ACTIVITY: Take from the records below each line that holds "person".

(Beginning of THE RECORDS)

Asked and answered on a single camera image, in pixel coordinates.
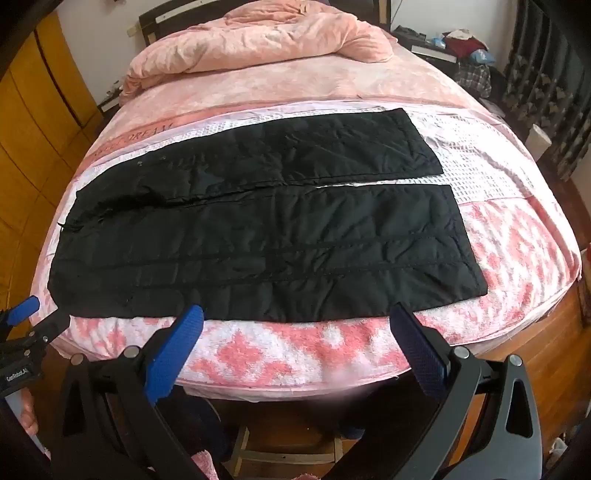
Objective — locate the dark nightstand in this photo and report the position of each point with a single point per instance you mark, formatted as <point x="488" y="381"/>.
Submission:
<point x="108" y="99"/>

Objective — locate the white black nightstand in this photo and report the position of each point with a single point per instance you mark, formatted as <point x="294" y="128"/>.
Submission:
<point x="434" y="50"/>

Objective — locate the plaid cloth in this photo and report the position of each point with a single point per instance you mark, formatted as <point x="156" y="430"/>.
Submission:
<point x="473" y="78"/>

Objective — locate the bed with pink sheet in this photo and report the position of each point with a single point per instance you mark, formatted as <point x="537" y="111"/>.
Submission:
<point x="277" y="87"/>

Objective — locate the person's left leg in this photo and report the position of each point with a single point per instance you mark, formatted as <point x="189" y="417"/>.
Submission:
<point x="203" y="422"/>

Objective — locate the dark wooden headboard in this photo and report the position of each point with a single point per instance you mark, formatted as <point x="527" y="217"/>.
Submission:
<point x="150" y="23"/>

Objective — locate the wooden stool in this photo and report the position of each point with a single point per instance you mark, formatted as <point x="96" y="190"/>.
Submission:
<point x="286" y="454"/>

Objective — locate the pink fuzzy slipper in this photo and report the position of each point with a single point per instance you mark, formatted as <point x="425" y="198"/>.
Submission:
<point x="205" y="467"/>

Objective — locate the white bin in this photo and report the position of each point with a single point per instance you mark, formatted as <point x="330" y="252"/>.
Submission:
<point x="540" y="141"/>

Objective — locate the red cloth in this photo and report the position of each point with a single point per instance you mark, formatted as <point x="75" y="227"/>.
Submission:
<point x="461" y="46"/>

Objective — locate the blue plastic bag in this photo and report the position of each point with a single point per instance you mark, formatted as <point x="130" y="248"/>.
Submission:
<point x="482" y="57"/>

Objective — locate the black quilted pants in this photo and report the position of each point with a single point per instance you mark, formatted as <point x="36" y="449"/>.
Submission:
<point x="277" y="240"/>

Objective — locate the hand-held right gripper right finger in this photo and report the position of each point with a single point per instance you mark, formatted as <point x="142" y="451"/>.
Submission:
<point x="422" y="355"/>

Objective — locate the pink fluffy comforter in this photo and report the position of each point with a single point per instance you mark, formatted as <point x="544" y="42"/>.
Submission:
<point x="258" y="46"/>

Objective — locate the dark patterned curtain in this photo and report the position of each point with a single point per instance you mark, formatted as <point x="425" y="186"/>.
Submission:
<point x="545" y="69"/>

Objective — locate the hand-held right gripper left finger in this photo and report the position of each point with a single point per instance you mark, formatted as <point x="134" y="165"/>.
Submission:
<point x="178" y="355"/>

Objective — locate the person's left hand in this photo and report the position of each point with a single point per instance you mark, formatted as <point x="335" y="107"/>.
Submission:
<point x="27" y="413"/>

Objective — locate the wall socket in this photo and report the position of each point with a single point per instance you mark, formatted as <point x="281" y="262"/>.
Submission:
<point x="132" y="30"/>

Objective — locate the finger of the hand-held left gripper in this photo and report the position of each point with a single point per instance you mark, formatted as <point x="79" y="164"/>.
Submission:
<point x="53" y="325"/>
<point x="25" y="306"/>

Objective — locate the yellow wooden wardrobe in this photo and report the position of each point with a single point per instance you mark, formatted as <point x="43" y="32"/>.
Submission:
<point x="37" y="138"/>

(End of THE RECORDS)

SOLUTION BELOW:
Objective — locate the person's left leg in this photo and report the position of each point with a single point per instance you mark, formatted as <point x="189" y="417"/>.
Objective — locate the person's left hand in this photo and report the position of each point with a single point per instance you mark, formatted as <point x="335" y="107"/>.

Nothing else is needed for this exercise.